1. Field of the Invention
The present invention relates to a tiller handle assembly for operating an outboard motor, and more specifically to a tiller handle assembly for an outboard motor having a neutral switch mounted inside.
2. Description of the Related Art
Japanese Patent Publication No. Hei 10-218088 discloses an outboard motor with an engine, which is conventionally mounted to the stem of a small boat. Steering the watercraft is typically accomplished by turning the outboard motor. To control movement of the outboard motor, the watercraft can include a steering wheel and/or the outboard motor can include a tiller arm. The steering wheel is usually positioned in front of the operator's seat, and the tiller arm has a rod shape that is directly connected to the outboard motor. An operator operates the steering wheel or tiller arm to cause the outboard motor to swing toward the port or starboard sides to change the direction in which the boat moves.
Controlling functions such as shifting and accelerating are commonly accomplished by either a remote controller or by controls located on the tiller arm of the outboard motor. The tiller arm extends from the outboard motor, while the remote controller is disposed near an operator's seat (usually at a side of the operator's seat) in the boat. The controls, which are disposed at either of these locations, commonly include an operator to shift the outboard motor among operational modes (e.g., forward, neutral, and reverse) and an operator to control engine speed (and hence the propulsion thrust). In some applications, these operators are combined together (e.g., a single lever on a remote control unit).
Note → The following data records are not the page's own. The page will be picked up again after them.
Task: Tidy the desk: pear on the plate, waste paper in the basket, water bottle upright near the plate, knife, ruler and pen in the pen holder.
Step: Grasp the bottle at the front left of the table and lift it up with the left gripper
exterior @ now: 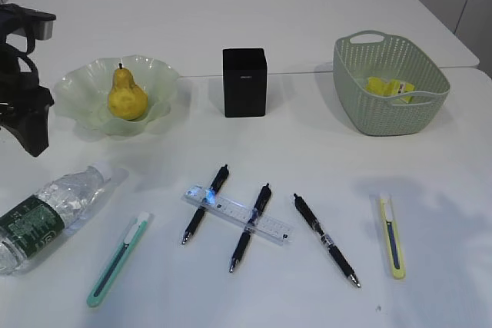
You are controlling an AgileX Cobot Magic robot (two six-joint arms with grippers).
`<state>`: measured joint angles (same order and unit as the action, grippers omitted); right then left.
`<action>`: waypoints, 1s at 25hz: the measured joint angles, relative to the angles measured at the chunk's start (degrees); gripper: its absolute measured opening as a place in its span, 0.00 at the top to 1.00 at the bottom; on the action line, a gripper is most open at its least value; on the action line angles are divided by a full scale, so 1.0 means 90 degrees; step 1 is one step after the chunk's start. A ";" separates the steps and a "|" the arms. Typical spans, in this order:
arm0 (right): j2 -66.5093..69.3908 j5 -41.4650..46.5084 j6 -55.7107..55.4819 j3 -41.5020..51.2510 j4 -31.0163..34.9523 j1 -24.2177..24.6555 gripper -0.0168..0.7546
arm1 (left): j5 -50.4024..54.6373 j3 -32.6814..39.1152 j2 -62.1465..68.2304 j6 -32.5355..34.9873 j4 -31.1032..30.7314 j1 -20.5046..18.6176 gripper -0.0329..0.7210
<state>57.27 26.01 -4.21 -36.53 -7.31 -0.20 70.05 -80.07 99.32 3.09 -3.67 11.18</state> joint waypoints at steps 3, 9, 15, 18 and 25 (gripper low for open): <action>0.0000 0.0000 -0.0012 0.0000 0.0000 0.0000 0.32 | -0.0088 -0.0013 0.0003 0.0000 0.0108 0.0000 0.23; 0.0000 0.0005 -0.0012 0.0000 0.0000 0.0000 0.32 | -0.0576 -0.0013 0.0054 0.0392 0.0136 0.0000 0.20; 0.0000 0.0045 -0.0018 0.0000 0.0000 0.0000 0.32 | -0.0754 -0.0013 0.0564 0.0596 0.0146 0.0000 0.15; -0.0005 0.0089 -0.0018 0.0000 0.0000 0.0000 0.32 | -0.0798 -0.0013 0.0926 0.0622 0.0146 0.0072 0.15; -0.0005 0.0105 -0.0018 0.0000 0.0000 0.0000 0.32 | -0.0865 -0.0022 0.1536 0.0622 0.0003 0.0255 0.15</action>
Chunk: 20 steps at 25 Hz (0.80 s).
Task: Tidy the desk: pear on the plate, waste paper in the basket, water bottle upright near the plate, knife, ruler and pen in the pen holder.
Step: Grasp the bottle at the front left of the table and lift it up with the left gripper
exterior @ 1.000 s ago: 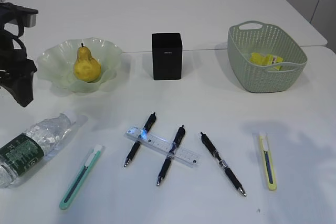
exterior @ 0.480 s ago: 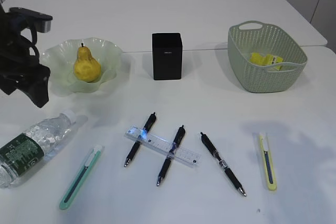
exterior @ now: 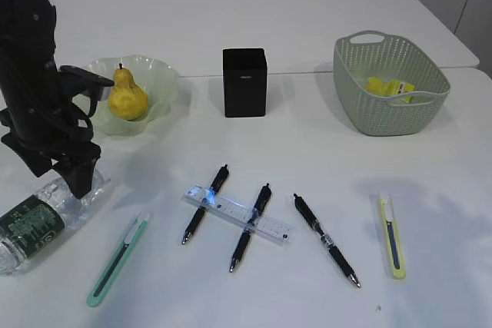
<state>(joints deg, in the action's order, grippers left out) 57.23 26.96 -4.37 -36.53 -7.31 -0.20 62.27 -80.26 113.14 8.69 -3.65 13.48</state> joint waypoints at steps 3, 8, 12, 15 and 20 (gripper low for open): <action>0.0000 0.0000 0.0000 0.0000 0.0000 0.0000 0.32 | 0.0000 0.0000 0.0193 0.0012 -0.0156 0.0015 0.15; 0.0000 0.0000 -0.0013 0.0000 0.0000 0.0000 0.32 | -0.0030 -0.0006 0.0440 0.0012 -0.0230 0.0015 0.16; 0.0000 0.0014 -0.0013 0.0000 0.0000 0.0000 0.32 | -0.0046 -0.0030 0.0617 0.0012 -0.0230 0.0015 0.16; 0.0000 0.0014 -0.0013 0.0000 0.0000 0.0000 0.32 | -0.0115 -0.0030 0.0653 0.0012 -0.0230 0.0015 0.16; 0.0000 0.0014 -0.0013 0.0000 0.0000 0.0000 0.32 | -0.0203 -0.0030 0.0698 0.0012 -0.0230 0.0015 0.17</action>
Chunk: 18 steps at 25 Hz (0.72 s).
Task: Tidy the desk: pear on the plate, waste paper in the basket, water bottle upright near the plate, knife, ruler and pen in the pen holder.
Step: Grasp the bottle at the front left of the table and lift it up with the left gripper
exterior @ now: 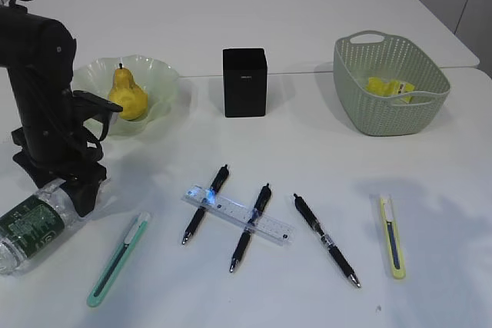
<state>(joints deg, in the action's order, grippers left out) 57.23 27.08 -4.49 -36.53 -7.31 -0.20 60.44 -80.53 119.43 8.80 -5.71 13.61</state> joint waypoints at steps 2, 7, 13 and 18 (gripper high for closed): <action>0.0000 0.0000 0.0000 0.0000 0.0000 0.0000 0.32 | 0.0000 -0.0008 0.0067 0.0000 0.0000 0.0000 0.17; 0.0000 0.0000 0.0000 0.0000 0.0000 0.0000 0.32 | 0.0000 -0.0008 0.0182 0.0000 0.0000 0.0000 0.18; 0.0000 0.0000 0.0000 0.0000 0.0000 0.0000 0.32 | 0.0013 -0.0008 0.0311 0.0000 0.0000 0.0000 0.27; 0.0000 0.0000 0.0000 0.0004 0.0000 0.0000 0.32 | 0.0129 -0.0038 0.0311 0.0000 -0.0003 0.0000 0.46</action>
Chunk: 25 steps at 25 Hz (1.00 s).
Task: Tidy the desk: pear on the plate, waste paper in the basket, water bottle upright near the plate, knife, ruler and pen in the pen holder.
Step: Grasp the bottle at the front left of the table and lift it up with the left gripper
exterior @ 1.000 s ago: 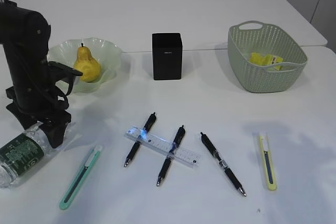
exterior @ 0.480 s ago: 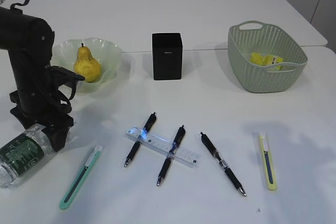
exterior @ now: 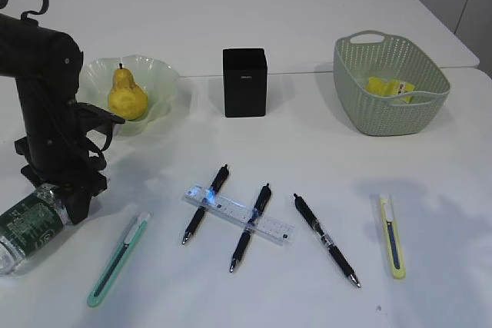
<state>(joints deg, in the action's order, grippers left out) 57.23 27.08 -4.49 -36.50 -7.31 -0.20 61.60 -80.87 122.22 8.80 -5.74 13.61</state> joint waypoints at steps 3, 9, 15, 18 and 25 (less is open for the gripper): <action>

In applications that use a shift lever, the shift lever is pivoted forward from a neutral position to a forward position to engage the engine with the propeller and to cause the propeller to rotate in a direction propelling the boat forward. To propeller the boat in reverse, the shift lever is pivoted rearward from the neutral position to a reverse position to engage the engine with the propeller and to cause the propeller to rotate in an opposite direction.
In this type of small boat, a neutral switch is commonly used to prevent starting the engine when the shift lever is at its forward or reverse position. The neutral switch detects the position of the shift lever and allows a start motor of the engine to operate only when the shift lever is at its neutral position. In the case of an outboard motor in which shift control of the engine is accomplished by a remote control (shift lever) at a side of the operator's seat away from the stem, the neutral switch is usually disposed in a remote controller. In applications where a tiller arm is used, the neutral switch is disposed within a cowling of the outboard motor.
Japanese Patent Publication No. 2000-272588 discloses an example of a tiller handle assembly for an outboard motor. The tiller handle assembly is attached to the outboard motor depending on user's needs. The outboard motor is rotated about a swivel shaft for steering with such tiller handle assembly. The tiller handle assembly has a steering handle body of a rod shape that is pivotally connected to the outboard motor and extends generally horizontally toward the inside of the boat. A throttle grip is attached to the front end of the steering handle body and is rotatable about its axis. Turning the throttle grip about the axis of the steering handle body controls opening and closing of a throttle valve and, hence, engine speed. Additionally, a shift lever, as described above, is attached to the tiller handle assembly.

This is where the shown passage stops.